Posted By: Council 93

More than 350 current and retired members of AFSCME Local 851 in the City of New Bedford, MA are now sharing a total of $1.845 million in back pay that was illegally stripped from their paychecks in 2011 by the city's former mayor.

The money arrived in the workers' paychecks in mid-August, nearly eight years to the day that former Mayor Scott Lang announced he was implementing the furlough despite clear language in the law that required the union's consent. It was a hard-fought win for the union and a shining example of AFSCME Council 93's "never quit" attitude when it comes to fighting for members.

"This win sends a loud and clear message that we will fight for a long as it takes to achieve justice whenever our members our treated unfairly," said Council 93 Executive Director Frank Moroney. "We're pleased that we were finally able to force the city to pay this long-overdue debt to the hard working men and women of Local 851."

The long road to victory started with a November 2011 ruling against the furlough by the Commonwealth's Employment Relations Board (CERB). Lang left office a few months after the CERB ruling but his successor Jon Mitchell continued to fight AFSCME in court, forcing a long legal battle that ended with a showdown in the Massachusetts Supreme Court.

In December of 2016, the state's highest court ruled in AFSCME's favor and the city began identifying the workers who were owed the money and calculating the amounts due. On July 20th, the $1,845,942 in payments were approved by a unanimous vote of the New Bedford City Council. A month later, the funds were finally in the hands of AFSCME members.

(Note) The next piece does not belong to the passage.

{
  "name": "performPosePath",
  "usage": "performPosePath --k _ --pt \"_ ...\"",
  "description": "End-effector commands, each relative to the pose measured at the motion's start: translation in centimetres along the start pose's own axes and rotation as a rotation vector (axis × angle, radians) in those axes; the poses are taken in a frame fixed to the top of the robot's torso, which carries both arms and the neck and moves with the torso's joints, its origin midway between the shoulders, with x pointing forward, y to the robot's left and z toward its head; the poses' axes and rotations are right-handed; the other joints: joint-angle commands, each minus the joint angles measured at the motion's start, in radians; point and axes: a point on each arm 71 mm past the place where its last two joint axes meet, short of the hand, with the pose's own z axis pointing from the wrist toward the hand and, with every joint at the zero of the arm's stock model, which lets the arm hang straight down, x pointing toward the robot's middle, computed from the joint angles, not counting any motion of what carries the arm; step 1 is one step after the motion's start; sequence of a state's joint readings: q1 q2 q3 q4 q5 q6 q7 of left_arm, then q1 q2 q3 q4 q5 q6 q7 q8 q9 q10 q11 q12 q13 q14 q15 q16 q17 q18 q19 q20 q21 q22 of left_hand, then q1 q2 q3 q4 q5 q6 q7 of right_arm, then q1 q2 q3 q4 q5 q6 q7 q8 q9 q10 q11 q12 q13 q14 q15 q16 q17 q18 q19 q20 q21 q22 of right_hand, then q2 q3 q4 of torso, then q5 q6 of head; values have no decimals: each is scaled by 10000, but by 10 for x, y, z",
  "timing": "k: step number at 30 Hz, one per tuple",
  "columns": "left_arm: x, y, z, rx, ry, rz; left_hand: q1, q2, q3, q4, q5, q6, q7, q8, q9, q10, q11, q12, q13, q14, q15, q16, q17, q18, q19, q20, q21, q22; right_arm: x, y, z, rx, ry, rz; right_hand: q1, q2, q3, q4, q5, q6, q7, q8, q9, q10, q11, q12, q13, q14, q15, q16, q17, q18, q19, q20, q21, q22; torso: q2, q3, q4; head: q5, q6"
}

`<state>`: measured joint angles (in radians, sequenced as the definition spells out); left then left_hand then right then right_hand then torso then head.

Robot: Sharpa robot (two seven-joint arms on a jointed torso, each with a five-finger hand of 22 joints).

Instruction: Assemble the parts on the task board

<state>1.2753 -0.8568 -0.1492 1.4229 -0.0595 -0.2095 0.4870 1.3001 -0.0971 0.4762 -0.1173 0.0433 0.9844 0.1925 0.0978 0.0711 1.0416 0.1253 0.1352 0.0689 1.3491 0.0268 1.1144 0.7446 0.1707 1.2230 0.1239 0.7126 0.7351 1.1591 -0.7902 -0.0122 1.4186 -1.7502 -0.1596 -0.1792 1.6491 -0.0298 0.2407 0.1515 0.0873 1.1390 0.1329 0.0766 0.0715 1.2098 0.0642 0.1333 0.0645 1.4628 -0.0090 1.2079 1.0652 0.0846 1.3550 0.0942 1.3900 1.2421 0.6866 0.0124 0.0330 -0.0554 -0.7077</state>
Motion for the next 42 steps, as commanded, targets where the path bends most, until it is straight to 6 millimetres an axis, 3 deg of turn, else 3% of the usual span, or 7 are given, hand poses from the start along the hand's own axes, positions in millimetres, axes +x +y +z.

Donna Cordeiro, who worked for the city's library for more than 38 years, received a check totaling $5,976. (before taxes) – even though she retired from her position two years ago.
Cordeiro, who said she will use the money to pay down some debt and build her savings account, praised the union for continuing to fight and ensuring that retirees would receive all the money they were shorted during the furlough. "I think AFSCME did a great job, Cordeiro said. "They did all they could for us and they fought until the end. They stuck with us and didn't give up."

Cordeiro added that she felt fortunate to have AFSCME fighting for her, noting that non-union management employees cannot recoup the lost funds. "If you weren't in the union, you lose," she said.

Local 851 member and Steward Shelley Avila-Martins is among the current workers who received the long overdue money in August. A zoo keeper at the city's Buttonwood Park Zoo for the past 16 years, Avila-Martins recalled the difficulty the financial hardship placed on her family when her pay was drastically cut. "It was rough, she said. "I just had a baby and we already had a two-year old. At the time, the loss of money every week hurt me really bad."

Avila-Martins knew her union was fighting for her, but admits she was doubtful at times that city leaders would ever pay their debt. "Honestly, sometimes I figured I'd be dead and gone and my kids or my grandkids would end up having to fight for it," she said with a laugh.

For Avila-Martins, who received $6899. in back pay before taxes, the money will ease the transition to a new apartment for her and her family. "It's nice not to have to struggle to come up with that security deposit and first and last month rent," she said. 'And, I even have a little left over for a rainy day." Avila-Martins said she continues to hear stories from co-workers about the difference the money is making for her union brothers and sisters. "It's been a blessing in a lot of peoples' lives," she said. "People are going through tough times and this is making a real difference."

She added that the victory is just one of many examples of why workers need union protection and has "earned us respect" from members who, from time-to-time, question the value of the union. "As a steward I tell people all the time that the union is only as strong as its members and if we stay together there is nothing that we can't accomplish."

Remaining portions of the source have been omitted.